Vulvovaginal atrophy (VVA) is one of the most widespread and disabling post-menopausal disorders [1].
Vaginal dryness and dyspareunia are the most common symptoms of VVA reported by post-menopausal women [2].
Menopausal hormonal changes can also result in a markedly increased rate of bone mineral density (BMD) loss, particularly during the three years surrounding the final menstrual period [3]. The decline of the estrogen milieu induces increased osteoclast activity and bone resorption, which can lead to reduced skeletal mass and osteopenia or osteoporosis.
Osteoporosis is a progressive systemic skeletal disease characterized by low bone mass and microarchitectural deterioration of bone tissue [4]. Postmenopausal osteoporosis is of particular concern because it leads to an increased risk of fractures, with subsequent negative impacts on health in older women.

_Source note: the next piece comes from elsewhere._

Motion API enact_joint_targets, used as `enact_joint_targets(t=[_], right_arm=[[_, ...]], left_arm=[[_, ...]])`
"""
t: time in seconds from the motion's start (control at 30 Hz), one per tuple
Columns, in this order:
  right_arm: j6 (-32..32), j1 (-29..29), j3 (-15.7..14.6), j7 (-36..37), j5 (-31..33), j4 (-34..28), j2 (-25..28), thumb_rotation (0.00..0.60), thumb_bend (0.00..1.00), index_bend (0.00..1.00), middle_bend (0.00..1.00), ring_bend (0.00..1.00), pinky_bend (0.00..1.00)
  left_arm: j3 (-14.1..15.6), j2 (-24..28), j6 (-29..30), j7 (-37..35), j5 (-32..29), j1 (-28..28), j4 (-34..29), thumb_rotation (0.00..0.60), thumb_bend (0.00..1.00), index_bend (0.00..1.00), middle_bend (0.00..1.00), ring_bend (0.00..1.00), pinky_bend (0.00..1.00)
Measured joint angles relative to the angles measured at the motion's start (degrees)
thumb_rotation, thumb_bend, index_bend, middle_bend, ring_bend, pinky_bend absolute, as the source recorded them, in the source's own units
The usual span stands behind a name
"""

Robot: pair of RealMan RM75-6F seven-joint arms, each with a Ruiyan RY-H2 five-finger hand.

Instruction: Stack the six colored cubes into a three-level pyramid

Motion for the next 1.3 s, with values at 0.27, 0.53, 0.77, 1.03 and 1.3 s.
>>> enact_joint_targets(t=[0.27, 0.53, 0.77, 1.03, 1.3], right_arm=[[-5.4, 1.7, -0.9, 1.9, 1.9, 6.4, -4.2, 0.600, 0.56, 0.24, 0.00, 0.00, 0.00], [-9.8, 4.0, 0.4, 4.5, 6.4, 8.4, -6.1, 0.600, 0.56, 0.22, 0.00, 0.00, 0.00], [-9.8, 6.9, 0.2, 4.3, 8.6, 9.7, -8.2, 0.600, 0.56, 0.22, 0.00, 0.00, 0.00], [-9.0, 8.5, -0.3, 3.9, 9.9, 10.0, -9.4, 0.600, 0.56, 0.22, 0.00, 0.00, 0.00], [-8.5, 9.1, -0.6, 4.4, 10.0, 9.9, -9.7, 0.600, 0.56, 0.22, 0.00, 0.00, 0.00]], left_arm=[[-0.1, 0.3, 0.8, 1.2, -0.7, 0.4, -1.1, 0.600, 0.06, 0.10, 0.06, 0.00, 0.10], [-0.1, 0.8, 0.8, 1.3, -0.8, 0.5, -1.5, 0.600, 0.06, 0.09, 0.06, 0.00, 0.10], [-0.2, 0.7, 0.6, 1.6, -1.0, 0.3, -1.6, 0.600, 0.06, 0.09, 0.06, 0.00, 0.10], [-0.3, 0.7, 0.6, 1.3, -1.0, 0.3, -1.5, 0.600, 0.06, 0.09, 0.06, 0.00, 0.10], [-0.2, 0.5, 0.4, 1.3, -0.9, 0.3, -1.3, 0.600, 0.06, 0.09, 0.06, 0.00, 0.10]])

Therefore, menopause could be considered a time-limited window of opportunity to treat and/or prevent rapid bone loss and trabecular microarchitectural damage and, thus, prevent osteoporosis in later years. [5]. Many studies confirm the efficacy of different hormone replacement therapy (HRT) regimens for the relief of climacteric syndrome in the treatment of osteoporosis [6]. Osteoporosis prevention can actually be considered as an important additional effect in women who use HRT for the treatment of climacteric symptoms. Bone protection is one of the major benefits of HRT. Nevertheless, not all menopausal women are eligible for HRT; some women refuse HRT for fear of breast cancer; for some, HRT is contraindicated. There is, therefore, a need for new therapeutic options for these women during menopause.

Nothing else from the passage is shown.